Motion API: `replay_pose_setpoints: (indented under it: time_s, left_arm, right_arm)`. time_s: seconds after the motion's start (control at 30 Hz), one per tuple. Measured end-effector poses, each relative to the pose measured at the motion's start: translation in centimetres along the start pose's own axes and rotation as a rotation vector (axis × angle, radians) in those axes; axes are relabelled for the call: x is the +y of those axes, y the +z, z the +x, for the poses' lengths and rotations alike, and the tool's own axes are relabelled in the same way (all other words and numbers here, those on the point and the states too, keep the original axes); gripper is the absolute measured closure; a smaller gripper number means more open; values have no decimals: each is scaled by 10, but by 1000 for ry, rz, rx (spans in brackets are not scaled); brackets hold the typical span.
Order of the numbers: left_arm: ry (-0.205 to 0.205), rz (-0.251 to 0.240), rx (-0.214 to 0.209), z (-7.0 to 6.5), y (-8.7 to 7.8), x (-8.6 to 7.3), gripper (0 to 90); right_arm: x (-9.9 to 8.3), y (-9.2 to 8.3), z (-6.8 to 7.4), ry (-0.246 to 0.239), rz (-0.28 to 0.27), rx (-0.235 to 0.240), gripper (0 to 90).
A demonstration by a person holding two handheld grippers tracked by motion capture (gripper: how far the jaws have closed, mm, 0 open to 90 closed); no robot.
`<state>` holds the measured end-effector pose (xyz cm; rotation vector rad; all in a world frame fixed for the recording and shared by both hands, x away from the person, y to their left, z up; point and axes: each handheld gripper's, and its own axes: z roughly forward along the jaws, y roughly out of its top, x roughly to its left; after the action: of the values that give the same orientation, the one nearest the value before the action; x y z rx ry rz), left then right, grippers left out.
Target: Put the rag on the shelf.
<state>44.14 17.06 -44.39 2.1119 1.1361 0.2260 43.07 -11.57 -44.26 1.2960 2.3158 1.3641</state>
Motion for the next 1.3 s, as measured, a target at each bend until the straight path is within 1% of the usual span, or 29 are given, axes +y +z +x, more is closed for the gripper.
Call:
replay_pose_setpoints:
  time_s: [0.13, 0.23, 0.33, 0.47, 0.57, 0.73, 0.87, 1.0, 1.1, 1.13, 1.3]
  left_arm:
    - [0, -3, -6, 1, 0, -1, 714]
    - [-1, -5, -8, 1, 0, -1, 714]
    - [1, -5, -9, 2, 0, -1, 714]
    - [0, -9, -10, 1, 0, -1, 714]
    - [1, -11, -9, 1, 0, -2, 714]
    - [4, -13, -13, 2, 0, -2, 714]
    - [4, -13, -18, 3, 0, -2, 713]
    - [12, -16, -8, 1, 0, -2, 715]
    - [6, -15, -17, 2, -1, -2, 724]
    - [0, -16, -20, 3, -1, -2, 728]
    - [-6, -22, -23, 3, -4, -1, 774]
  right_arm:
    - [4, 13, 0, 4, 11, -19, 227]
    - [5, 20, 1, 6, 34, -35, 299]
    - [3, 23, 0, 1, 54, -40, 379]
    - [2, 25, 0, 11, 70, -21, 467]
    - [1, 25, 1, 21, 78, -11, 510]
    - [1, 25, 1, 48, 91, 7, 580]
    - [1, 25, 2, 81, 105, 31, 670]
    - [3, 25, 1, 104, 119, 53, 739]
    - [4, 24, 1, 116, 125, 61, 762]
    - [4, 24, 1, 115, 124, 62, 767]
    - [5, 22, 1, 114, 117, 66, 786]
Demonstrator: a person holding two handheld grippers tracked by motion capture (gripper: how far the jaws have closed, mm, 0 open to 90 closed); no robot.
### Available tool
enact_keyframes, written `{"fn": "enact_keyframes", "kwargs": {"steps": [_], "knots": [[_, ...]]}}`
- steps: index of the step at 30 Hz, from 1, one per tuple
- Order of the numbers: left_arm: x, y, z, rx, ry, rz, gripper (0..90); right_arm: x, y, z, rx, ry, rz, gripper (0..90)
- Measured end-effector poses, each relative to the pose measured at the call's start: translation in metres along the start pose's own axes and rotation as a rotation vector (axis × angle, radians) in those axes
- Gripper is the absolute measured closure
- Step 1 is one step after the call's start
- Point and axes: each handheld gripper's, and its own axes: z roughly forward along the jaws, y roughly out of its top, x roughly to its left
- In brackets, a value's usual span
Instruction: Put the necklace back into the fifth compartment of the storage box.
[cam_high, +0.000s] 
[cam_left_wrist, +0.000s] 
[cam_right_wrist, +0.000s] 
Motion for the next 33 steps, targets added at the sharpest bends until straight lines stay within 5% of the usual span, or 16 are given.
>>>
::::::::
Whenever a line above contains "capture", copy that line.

- _Answer box_:
A demonstration by a person holding two handheld grippers tracked by motion capture (gripper: how far the jaws have closed, mm, 0 open to 90 closed); no robot.
Demonstrator: a person holding two handheld grippers tracked by motion capture (gripper: how far the jaws have closed, mm, 0 open to 90 closed); no robot.

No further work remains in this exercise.